20 Dec 2023 | News Roundup

As COP28 ended in historic triumph, fizzled out or delivered a predictable curtain call, former Australian Prime Minister Tony Abbot wrote in Canada’s National Post that “Taking place in one of the world’s fossil-fuel hubs, a city sultanate so prodigal in its energy use that it boasts indoor ski slopes in the desert furnace, the just-concluded climate jamboree in Dubai could hardly avoid a note of climate realism.” To which we’re tempted to jeer “Wanna bet?” The human capacity for error, rather than deceit, is one of our most developed faculties. But improbably he has a point. Improbably especially because a key quotation is from Saudi Arabia’s energy minister, calling for precisely the sort of demonstration project the Manhattan Contrarian has so often urged, saying if any political leader really believes in the “phase down” or “phase out” of fossil fuels, “Let them do that themselves. And we will see how much they can deliver.” And at COP 29 or 39 or 109 or however long it takes we can do a Stocktake.

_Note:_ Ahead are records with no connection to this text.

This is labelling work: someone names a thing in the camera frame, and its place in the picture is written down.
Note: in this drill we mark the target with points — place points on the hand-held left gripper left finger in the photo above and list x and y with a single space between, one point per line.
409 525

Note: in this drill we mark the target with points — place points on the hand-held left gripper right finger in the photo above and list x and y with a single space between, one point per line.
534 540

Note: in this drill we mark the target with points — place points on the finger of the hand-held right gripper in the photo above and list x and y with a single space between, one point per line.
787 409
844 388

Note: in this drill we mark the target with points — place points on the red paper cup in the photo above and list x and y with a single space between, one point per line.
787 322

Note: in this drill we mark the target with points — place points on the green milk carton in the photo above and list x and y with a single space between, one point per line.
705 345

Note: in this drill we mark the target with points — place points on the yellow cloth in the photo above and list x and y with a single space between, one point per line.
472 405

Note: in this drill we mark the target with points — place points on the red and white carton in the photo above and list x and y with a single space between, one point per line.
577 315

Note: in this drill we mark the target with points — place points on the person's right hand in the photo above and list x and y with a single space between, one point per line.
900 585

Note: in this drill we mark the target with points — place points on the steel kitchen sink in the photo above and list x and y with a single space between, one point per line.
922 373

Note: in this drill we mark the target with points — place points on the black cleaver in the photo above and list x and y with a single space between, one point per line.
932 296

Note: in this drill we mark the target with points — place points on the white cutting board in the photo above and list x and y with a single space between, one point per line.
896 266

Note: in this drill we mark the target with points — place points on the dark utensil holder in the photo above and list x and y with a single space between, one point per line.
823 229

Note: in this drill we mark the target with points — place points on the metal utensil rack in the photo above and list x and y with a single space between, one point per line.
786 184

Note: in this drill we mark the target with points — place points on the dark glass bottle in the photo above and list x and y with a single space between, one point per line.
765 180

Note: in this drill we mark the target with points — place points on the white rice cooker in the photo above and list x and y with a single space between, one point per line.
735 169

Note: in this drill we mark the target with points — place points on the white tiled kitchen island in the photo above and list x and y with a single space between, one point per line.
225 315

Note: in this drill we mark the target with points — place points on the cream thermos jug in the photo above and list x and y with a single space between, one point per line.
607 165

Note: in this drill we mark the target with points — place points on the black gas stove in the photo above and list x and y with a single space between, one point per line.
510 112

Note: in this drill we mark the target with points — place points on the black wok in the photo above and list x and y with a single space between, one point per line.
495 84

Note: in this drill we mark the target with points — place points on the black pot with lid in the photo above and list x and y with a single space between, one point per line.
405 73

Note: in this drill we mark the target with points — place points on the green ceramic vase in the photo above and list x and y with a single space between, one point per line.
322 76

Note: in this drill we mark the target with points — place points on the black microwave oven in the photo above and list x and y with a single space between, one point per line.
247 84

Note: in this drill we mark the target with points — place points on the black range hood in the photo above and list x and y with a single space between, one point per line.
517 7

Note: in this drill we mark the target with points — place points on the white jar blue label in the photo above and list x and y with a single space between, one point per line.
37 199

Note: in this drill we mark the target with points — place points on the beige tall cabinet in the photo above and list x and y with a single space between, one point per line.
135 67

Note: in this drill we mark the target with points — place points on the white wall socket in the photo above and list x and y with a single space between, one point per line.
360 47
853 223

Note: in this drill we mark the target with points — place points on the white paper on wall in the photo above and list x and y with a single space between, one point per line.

Obviously Saudi Arabia has a dog in the fight. Possibly geography would allow it to become a solar superpower if such things exist, but right now it’s oil that keeps it and its pretensions afloat. But a jewel remains a jewel no matter where it is found, and it’s important to listen to what the minister, Prince Abdulaziz bin Salman, actually said, even if you think being the fourth son of King Salman bin Abdulaziz is a bit of a squalid qualification for responsible public office.

The king himself, now 87, is evidently the 25th son of the founding monarch, Abdulaziz, and it may bring some comfort, when wondering how you got whatever prime minister or president you’re currently contemplating with dismay, that their system is even worse. But never mind what John Locke would say about it. The point is that Abbot also quoted the minister on phasing out fossil fuels that “I assure you that not a single person – I’m talking about governments – believes in that.”

We wish all the governments going to COP28 to demand a phase-out were just faking it. But we don’t believe it. Justin Trudeau really thinks we can get rid of oil, gas and coal and be better off. So does Joe Biden.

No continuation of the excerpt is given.